The Gut Microbiota Regulates Host Metabolism through Circadian Clock Genes Nr1d1 and Nr1d2

Alterations in the gut microbiota and circadian rhythms of gene expression are known to underlie metabolic disorders. We explored the interplay between the gut microbiota, circadian rhythms, and metabolism by targeting two homologs of the core circadian clock, Nr1d1 and Nr1d2 in the mouse intestine. Nr1d1 and Nr1d2 are repressed by the gut microbiota. The absence of the gut microbiota leads to decreased relative amplitude of cyclic patterns of these genes. A knockout of Nr1d1 and Nr1d2 in the intestinal epithelial cells (IEC) (Nr1d1/2^ΔIEC) showed no difference in body weights, glucose and insulin tolerance, but the expression of core circadian clock and metabolic genes was disrupted. Circadian clock genes like Nr1d1 and Nr1d2 are known to act on epigenetic modifications to alter gene expression. We found that circadian rhythms of the epigenetic modifications H3K9ac and H3K27ac were disrupted in Nr1d1/2^ΔIEC mice IECs. The global gene expression pattern for Nr1d1/2^ΔIEC and germ-free mice showed lower overall circadian amplitude than that of the wildtype, indicating disrupted circadian rhythms.

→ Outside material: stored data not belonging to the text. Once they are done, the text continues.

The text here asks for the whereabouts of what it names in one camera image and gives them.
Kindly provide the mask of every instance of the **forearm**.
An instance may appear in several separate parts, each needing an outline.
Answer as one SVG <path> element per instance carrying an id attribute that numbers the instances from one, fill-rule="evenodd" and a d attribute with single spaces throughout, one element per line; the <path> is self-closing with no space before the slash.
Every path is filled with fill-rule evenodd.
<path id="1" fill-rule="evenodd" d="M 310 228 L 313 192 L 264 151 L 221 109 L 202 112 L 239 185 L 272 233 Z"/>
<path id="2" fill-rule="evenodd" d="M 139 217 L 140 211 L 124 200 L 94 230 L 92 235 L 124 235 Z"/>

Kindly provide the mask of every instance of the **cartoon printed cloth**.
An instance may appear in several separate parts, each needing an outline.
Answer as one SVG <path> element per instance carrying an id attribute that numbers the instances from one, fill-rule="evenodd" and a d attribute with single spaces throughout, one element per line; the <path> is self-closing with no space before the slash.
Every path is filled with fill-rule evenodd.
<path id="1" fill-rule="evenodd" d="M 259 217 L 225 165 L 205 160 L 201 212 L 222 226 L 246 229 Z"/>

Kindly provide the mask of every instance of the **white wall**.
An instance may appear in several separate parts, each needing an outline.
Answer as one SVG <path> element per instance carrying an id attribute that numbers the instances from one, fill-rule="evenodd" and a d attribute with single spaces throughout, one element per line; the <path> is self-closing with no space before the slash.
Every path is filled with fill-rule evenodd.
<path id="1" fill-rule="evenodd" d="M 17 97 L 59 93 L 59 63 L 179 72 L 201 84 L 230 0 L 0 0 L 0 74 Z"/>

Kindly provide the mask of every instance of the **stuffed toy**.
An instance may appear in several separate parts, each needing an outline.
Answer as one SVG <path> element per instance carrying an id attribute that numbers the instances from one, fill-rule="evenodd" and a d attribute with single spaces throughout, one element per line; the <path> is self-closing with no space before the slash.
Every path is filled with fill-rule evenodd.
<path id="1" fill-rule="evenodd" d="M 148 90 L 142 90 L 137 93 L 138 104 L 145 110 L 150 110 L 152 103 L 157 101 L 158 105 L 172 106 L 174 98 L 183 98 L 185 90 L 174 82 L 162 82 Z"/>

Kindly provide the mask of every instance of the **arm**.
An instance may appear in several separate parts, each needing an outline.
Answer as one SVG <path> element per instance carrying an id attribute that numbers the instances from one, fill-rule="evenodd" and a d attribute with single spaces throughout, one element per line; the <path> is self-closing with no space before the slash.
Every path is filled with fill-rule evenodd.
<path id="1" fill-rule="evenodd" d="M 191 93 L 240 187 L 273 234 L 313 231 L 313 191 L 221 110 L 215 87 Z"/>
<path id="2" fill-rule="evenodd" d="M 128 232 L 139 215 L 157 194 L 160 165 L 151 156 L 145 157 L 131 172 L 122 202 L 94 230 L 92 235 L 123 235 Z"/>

To further study the role of Nr1d1 and Nr1d2 in metabolism, mice were challenged with a high-fat diet, where Nr1d1/2^ΔIEC mice gained more weight, had heavier fat pads, higher fasting glucose and triglycerides levels, and showed impaired glucose and insulin tolerance. Depletion of the gut microbiota during a high-fat diet challenge prevented the previously observed weight gain difference. These findings reveal connections between the gut microbiota, circadian rhythms, and mammalian metabolism.